In the material below, the lines from the one containing "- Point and" through the one containing "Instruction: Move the" are to be given again exactly, ends included, and no others.
▬▬▬▬▬▬▬▬▬▬
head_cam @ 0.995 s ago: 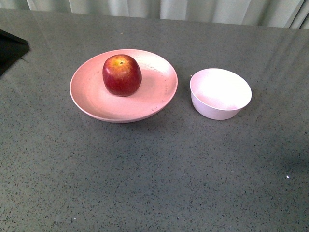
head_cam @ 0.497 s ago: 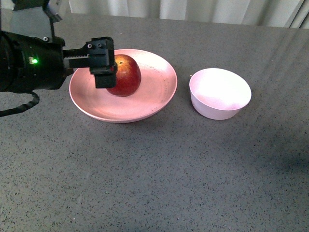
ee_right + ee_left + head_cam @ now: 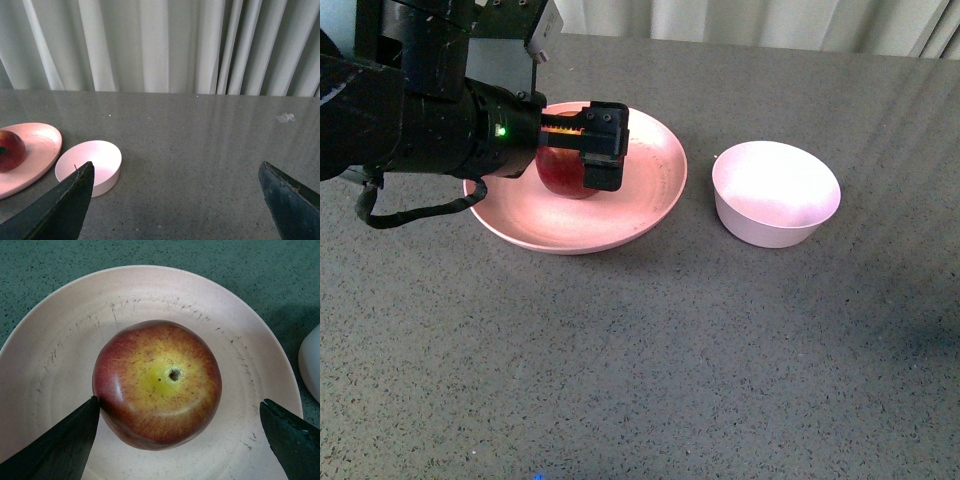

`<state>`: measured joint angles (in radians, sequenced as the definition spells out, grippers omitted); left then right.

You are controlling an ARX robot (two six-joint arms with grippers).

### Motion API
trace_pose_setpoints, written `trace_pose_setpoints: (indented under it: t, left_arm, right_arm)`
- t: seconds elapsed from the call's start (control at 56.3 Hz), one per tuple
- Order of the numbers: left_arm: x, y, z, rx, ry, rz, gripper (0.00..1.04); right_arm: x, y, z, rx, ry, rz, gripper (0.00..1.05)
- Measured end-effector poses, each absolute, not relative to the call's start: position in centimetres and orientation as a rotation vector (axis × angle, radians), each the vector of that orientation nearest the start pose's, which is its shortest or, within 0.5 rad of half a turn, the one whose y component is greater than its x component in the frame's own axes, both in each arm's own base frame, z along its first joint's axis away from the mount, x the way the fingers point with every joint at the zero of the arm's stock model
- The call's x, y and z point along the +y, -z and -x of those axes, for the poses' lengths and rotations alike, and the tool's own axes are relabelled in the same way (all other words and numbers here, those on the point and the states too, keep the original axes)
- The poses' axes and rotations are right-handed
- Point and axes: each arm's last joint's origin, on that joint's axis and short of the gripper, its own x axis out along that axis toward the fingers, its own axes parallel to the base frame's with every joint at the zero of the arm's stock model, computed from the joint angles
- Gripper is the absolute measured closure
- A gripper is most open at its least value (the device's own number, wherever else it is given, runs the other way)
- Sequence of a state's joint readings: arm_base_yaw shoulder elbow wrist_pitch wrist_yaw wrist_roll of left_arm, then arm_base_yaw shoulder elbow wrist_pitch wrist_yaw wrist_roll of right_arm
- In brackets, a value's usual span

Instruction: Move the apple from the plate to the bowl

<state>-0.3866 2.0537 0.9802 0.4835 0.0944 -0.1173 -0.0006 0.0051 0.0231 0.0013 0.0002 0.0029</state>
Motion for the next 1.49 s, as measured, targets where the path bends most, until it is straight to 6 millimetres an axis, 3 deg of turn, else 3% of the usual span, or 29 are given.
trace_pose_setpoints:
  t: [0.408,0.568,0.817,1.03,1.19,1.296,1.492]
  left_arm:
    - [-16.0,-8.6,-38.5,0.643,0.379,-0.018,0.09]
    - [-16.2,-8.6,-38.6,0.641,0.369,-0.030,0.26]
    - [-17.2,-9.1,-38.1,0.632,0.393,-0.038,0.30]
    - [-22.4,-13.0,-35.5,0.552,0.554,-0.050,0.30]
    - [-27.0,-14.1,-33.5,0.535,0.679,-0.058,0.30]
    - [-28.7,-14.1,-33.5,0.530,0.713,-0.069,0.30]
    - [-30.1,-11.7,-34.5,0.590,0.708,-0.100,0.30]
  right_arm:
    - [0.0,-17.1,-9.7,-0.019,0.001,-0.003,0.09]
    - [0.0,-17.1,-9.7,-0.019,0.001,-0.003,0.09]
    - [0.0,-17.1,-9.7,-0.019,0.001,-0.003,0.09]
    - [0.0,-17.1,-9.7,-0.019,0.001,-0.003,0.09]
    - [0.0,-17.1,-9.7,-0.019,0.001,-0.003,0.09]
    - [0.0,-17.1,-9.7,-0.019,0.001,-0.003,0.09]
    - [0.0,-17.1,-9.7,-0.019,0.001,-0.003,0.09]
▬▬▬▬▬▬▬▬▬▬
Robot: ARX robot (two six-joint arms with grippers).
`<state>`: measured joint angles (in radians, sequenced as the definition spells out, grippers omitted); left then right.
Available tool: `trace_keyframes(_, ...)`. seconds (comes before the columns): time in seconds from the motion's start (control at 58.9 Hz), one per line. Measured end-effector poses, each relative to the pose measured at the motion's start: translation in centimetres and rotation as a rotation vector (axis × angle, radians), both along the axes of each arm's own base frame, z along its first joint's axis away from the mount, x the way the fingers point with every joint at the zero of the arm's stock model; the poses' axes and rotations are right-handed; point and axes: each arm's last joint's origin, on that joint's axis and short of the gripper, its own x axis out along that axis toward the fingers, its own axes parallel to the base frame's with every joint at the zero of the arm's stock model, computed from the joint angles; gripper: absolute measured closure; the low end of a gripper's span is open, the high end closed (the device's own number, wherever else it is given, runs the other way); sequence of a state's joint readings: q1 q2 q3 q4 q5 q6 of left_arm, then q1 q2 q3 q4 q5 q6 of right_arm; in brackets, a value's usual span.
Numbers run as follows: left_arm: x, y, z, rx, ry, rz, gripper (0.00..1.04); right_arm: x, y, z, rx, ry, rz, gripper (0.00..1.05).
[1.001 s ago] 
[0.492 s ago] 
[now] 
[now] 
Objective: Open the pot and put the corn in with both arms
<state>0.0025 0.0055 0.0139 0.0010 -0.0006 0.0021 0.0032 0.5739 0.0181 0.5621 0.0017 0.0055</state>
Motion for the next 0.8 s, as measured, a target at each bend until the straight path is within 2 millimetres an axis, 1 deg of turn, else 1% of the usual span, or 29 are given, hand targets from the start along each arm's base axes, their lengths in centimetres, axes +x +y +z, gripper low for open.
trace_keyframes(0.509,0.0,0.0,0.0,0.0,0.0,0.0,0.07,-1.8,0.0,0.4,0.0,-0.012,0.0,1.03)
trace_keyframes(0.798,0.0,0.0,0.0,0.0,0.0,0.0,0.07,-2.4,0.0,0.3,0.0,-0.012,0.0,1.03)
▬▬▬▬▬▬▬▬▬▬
RESPONSE TO THE EXERCISE ::
- Point and axes: each arm's last joint's origin, on that joint's axis and short of the gripper, its own x axis out along that axis toward the fingers, its own axes parallel to the base frame's with every joint at the zero of the arm's stock model, computed from the joint angles
- Gripper is the absolute measured closure
- A gripper is most open at its least value (the device's own number, wherever else it is given, runs the other way)
- Sequence of a state's joint readings: arm_base_yaw shoulder elbow wrist_pitch wrist_yaw wrist_roll of left_arm, then arm_base_yaw shoulder elbow wrist_pitch wrist_yaw wrist_roll of right_arm
- In brackets, a value's usual span

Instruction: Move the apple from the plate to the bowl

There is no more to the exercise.